Results: ASC MAs generated detectable collagen under all culture conditions, but more collagen was generated in LADP medium than DMEM medium. Under serum free conditions, the addition of vitamin C did not significantly increase collagen levels. In the presence of serum, however, vitamin C increased collagen production by ˜20% (Table). Visualization of picro-sirius red stained MA sections under crossed-polarized bright field microscope showed the presence of Type I and III collagen fibers.
This study demonstrates that ASCs produce self-generated collagen when formulated as defined multicellular aggregates in suspension. Even more, ASC MAs support collagen production in defined, serum-free conditions. Based on these findings, ASC MAs may prove useful for therapeutic applications that would benefit from collagen supplementation/replacement.
The disclosures of each and every patent, patent application, and publication cited herein are hereby incorporated by reference herein in their entirety.

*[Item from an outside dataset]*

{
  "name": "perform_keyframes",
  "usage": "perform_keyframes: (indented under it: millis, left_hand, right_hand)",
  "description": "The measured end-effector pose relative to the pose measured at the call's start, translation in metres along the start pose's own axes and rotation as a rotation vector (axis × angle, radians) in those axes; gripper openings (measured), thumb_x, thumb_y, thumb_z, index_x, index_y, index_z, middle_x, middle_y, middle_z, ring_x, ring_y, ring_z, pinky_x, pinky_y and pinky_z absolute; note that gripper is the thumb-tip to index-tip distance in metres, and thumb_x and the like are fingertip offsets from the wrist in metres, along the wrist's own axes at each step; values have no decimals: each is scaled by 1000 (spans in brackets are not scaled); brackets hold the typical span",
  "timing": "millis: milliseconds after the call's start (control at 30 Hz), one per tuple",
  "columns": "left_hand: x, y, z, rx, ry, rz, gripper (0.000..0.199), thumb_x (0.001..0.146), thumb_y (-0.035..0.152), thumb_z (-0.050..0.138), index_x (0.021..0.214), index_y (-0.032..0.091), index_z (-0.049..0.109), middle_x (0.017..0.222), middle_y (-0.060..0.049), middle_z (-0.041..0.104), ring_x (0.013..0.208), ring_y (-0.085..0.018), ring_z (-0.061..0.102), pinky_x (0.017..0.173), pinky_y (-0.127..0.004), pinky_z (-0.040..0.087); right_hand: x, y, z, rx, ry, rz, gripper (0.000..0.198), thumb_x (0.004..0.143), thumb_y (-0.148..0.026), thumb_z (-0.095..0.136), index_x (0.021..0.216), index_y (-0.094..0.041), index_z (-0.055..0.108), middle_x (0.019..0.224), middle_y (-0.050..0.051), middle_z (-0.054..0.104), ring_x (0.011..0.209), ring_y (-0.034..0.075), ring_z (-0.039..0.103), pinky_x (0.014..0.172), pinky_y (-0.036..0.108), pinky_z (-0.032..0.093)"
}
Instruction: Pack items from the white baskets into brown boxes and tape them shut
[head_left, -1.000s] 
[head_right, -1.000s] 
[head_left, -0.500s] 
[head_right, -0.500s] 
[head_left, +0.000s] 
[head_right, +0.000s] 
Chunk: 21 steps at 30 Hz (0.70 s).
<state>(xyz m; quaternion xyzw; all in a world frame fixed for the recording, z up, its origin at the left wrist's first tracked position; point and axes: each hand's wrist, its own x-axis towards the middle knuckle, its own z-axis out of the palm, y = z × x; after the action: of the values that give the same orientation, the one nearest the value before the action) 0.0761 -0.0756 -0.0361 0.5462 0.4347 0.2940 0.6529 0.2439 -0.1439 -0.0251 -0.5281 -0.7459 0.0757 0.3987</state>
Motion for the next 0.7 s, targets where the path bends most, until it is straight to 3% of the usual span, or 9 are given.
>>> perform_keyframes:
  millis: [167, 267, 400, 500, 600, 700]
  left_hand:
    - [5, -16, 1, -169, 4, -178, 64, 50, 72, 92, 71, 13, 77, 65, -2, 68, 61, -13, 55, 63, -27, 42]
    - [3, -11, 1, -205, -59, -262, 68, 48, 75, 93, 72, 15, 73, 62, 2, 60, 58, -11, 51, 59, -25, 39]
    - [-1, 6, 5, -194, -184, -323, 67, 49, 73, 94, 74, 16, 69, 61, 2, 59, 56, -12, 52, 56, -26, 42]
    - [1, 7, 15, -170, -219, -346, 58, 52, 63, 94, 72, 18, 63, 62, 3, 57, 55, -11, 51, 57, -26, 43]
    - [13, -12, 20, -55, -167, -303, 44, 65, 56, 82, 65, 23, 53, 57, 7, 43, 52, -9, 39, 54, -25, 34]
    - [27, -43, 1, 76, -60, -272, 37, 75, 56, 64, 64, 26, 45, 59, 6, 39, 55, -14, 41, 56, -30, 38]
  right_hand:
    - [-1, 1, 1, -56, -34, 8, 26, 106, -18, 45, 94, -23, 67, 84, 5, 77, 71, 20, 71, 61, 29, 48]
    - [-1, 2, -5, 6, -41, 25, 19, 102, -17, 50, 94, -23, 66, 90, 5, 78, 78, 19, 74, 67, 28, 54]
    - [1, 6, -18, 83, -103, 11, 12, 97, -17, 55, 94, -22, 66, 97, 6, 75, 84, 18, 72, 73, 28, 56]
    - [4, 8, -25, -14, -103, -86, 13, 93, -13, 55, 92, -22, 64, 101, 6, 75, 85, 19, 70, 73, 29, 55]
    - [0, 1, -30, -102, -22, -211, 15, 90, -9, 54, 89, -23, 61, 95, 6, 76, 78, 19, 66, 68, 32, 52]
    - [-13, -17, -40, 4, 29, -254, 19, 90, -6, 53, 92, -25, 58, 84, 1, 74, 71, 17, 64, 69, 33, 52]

Headings are included herein for reference and to aid in locating certain sections. These headings are not intended to limit the scope of the concepts described therein under, and these concepts may have applicability in other sections throughout the entire specification.
While this invention has been disclosed with reference to specific embodiments, it is apparent that other embodiments and variations of this invention may be devised by others skilled in the art without departing from the true spirit and scope of the invention.